- Born: October 1962 (age 63)
- Occupation: Director • writer

= Joe Ahearne =

British television writer and director (born 1962)

Joe Ahearne (born 1962) is a British television writer and director, best known for his work on several fantasy and science fiction based programmes including Ultraviolet, Apparitions and Doctor Who. He also wrote the screenplay for 2013 feature film Trance.

== Career ==
Ahearne's career began when the short film Latin for a Dark Room won an award at the Edinburgh Festival in 1994, and shortly afterwards he began working for the independent television production company World Productions. Among his work for World Productions were episodes of the 1997 BBC Two drama series This Life, of which Ahearne wrote two and directed another three episodes, making him the only person to both write and direct episodes for the series.

His next major production for World Productions was the 1998 Channel Four vampire television series Ultraviolet, a six episode series which Ahearne both wrote and directed. Ultraviolet was broadcast in to critical acclaim, and has subsequently been released on both VHS and DVD. The series also ran on the Sci-Fi Channel in the United States. The Fox Network in the U.S. produced a pilot for an American version of the show in 2001, though this did not lead to a series.

In 2002, Ahearne directed the pilot for the Big Bear Productions produced, BBC One horror-fantasy television drama Strange, written by Andrew Marshall.
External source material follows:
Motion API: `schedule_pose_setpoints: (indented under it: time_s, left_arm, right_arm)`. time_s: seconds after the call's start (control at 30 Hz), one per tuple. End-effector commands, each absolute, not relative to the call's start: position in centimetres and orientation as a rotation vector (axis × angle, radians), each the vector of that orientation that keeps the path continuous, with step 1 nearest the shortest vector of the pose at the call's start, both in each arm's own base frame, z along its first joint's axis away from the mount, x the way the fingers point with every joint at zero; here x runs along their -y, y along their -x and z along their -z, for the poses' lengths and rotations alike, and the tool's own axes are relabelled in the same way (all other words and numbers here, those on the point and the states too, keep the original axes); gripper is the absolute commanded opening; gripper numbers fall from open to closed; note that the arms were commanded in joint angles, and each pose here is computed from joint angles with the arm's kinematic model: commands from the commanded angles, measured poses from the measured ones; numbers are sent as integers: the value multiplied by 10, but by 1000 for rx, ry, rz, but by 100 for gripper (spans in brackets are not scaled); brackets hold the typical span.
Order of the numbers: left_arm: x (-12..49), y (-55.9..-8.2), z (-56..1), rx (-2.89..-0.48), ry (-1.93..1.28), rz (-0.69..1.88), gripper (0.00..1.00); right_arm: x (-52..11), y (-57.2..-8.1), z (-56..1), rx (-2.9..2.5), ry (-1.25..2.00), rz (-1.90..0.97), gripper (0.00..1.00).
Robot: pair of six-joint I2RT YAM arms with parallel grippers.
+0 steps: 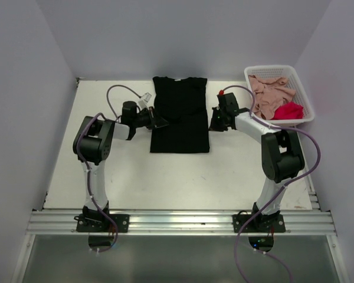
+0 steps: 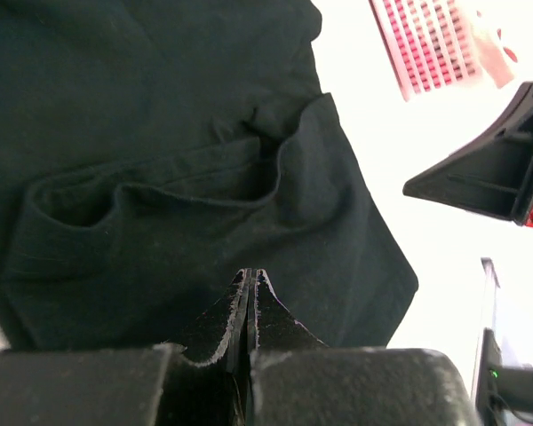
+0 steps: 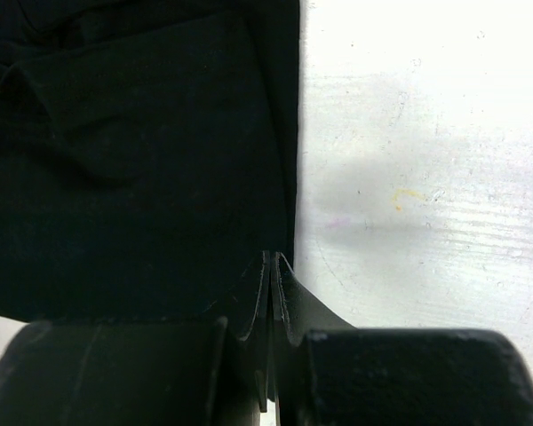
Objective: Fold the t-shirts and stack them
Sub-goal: Fold the folded rectangular tshirt in 1/3 of the way
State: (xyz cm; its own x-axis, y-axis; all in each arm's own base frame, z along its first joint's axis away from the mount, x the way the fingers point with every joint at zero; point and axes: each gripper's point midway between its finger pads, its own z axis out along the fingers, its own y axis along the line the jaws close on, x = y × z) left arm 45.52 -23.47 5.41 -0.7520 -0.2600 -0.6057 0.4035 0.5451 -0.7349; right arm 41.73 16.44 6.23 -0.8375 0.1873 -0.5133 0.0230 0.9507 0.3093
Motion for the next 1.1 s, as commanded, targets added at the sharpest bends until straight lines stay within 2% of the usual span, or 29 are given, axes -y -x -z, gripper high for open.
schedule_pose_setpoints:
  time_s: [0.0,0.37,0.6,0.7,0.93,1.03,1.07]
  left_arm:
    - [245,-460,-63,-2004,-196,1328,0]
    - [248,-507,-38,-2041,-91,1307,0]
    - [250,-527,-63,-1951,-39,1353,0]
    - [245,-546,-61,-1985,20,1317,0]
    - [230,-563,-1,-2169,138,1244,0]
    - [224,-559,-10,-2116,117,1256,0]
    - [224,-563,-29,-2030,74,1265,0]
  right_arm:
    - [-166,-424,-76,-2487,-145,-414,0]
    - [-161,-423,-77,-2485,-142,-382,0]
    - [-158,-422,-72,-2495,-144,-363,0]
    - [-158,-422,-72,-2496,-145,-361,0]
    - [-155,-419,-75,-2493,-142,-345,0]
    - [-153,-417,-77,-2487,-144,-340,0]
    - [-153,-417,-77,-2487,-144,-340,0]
The pilot was successful enough for a series to be commissioned the following year, with Ahearne helming three of the six episodes, although the series was not a success and a second series did not follow.

Ahearne both wrote and directed the two-part drama-documentary series Space Odyssey: Voyage to the Planets for the BBC and the Discovery Channel in 2004.

He was also the director of five episodes of the 2005 series of the BBC's Doctor Who, for which Ahearne was nominated for his first BAFTA Award.

In December 2006, Ahearne's drama Perfect Parents, starring Doctor Who lead Christopher Eccleston, was aired on ITV1. The following month Ahearne returned to This Life to direct the one-off reunion episode "This Life +10", shown on BBC Two on 2 January 2007.

Ahearne's wrote and directed the six episode supernatural series for the BBC Apparitions, which aired on BBC One in November and December, 2008.

Ahearne also worked on Da Vinci's Demons, a fictional adventure TV-series created by David S. Goyer for Starz and BBC Worldwide. He also wrote the four-issue Fantastic Force mini-series for Marvel Comics in 2009 and Fantastic Four Annual 32 in 2010.

In 2013, Ahearne co-wrote the screenplay for the psychological thriller film Trance, directed by Danny Boyle and starring James McAvoy, which was partially a remake of Ahearne's own version of the story, made for British television in 2001. He had sent the script to Boyle in 1994 after the release of 1994's Shallow Grave. Boyle never forgot it, and over a decade later contacted Ahearne with the intention of making a feature film. It went on to receive mostly positive reviews.

In 2017 Ahearne wrote and directed the BBC One thriller mini-series The Replacement. The series consisted of three episodes, and lacked a conclusive ending. Ahearne did not intend to continue the series as he preferred short series.

Ahearne's next project was the "gay thriller" B&B, produced by Hummingbird Films and starring Doctor Who actor Paul McGann. B&B premiered at the 2017 London Independent Film Festival, where it was named the Best LGBT Picture. It played at numerous other festivals and received a limited theatrical release in the fall of 2017 in North America.

In 2017, Ahearne was announced as writer, director, and executive producer for the anthology series Rendlesham, based on the UFO sighting in Rendlesham Forest in 1980. The series was to star Laurence Fishburne, also serving as executive producer. As of June 2026, however, the series has not been filmed.